===== SUPPLIED MATERIAL =====

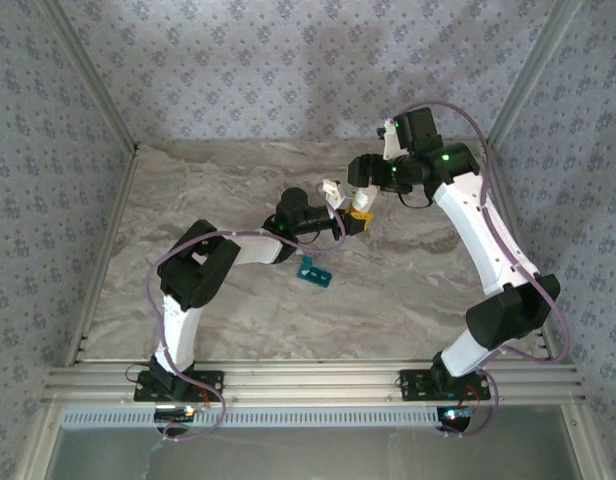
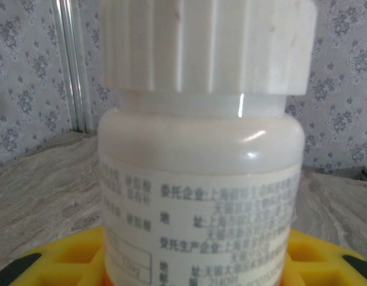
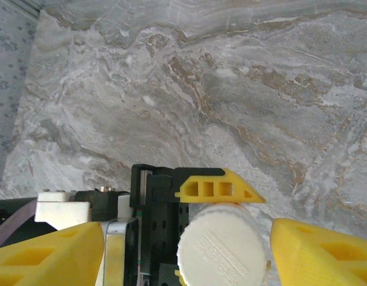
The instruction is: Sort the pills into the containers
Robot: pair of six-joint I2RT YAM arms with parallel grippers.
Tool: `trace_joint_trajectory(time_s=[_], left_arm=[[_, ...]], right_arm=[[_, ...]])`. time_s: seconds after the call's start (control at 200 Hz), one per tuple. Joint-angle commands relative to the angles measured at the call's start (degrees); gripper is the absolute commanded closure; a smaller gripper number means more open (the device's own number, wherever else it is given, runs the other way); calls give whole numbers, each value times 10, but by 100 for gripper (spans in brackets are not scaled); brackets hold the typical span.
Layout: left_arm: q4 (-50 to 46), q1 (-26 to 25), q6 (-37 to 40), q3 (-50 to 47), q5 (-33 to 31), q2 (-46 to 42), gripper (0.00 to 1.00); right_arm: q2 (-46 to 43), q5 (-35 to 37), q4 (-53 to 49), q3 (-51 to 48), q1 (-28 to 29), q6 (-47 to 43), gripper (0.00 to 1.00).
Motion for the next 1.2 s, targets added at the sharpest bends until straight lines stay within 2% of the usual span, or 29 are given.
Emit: trace_joint_trajectory(time_s=[0.0,0.135,0.26,0.33,0.45,0.62,0.805,1.054,1.194], left_arm=[[7,-3,5,12,-2,-3,100],[7,-3,5,9,-2,-4,100],[9,-4,5,8,-2,-5,100],[9,-3,5,6,-2,-6,100],[11,-4,3,6,-1,-7,100],[12,-3,1,7,0,-6,100],[13,-3,-3,8,-1,-5,100],[12,-3,-4,9,-1,-6,100],[11,-3,-5,8,-1,-5,100]], right_arm=[[-3,-31,13,16,-7,13,23],[-16,-27,21,13,-16,5,23],[-34,-46,41,-20,-46,-17,23],[-52,-88,79,-64,-68,-30,24],[-96,-173,214,-169,-103,-22,23],[-111,-203,264,-215,-107,-43,23],[-104,-186,259,-215,-94,-55,24],[-93,-125,216,-195,-73,-88,24],[-87,-118,211,-193,-68,-93,26]])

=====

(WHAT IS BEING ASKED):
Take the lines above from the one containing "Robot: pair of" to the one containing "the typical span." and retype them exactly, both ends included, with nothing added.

(PROBLEM SOLUTION):
Robot: pair of six-joint I2RT YAM arms with parallel grippers.
Tool: `trace_joint_trajectory(time_s=[_], left_arm=[[_, ...]], right_arm=[[_, ...]])`. time_s: seconds after the call's start (control at 200 Hz), one per tuple. Joint-angle commands relative to the angles measured at the call's start (degrees); gripper is the absolute commanded closure; a smaller gripper number means more open (the device's own number, wherever else it is given, runs the other way); calls give whole numbers, each value times 10, but by 100 for gripper (spans in brackets are not scaled); brackets hold the typical span.

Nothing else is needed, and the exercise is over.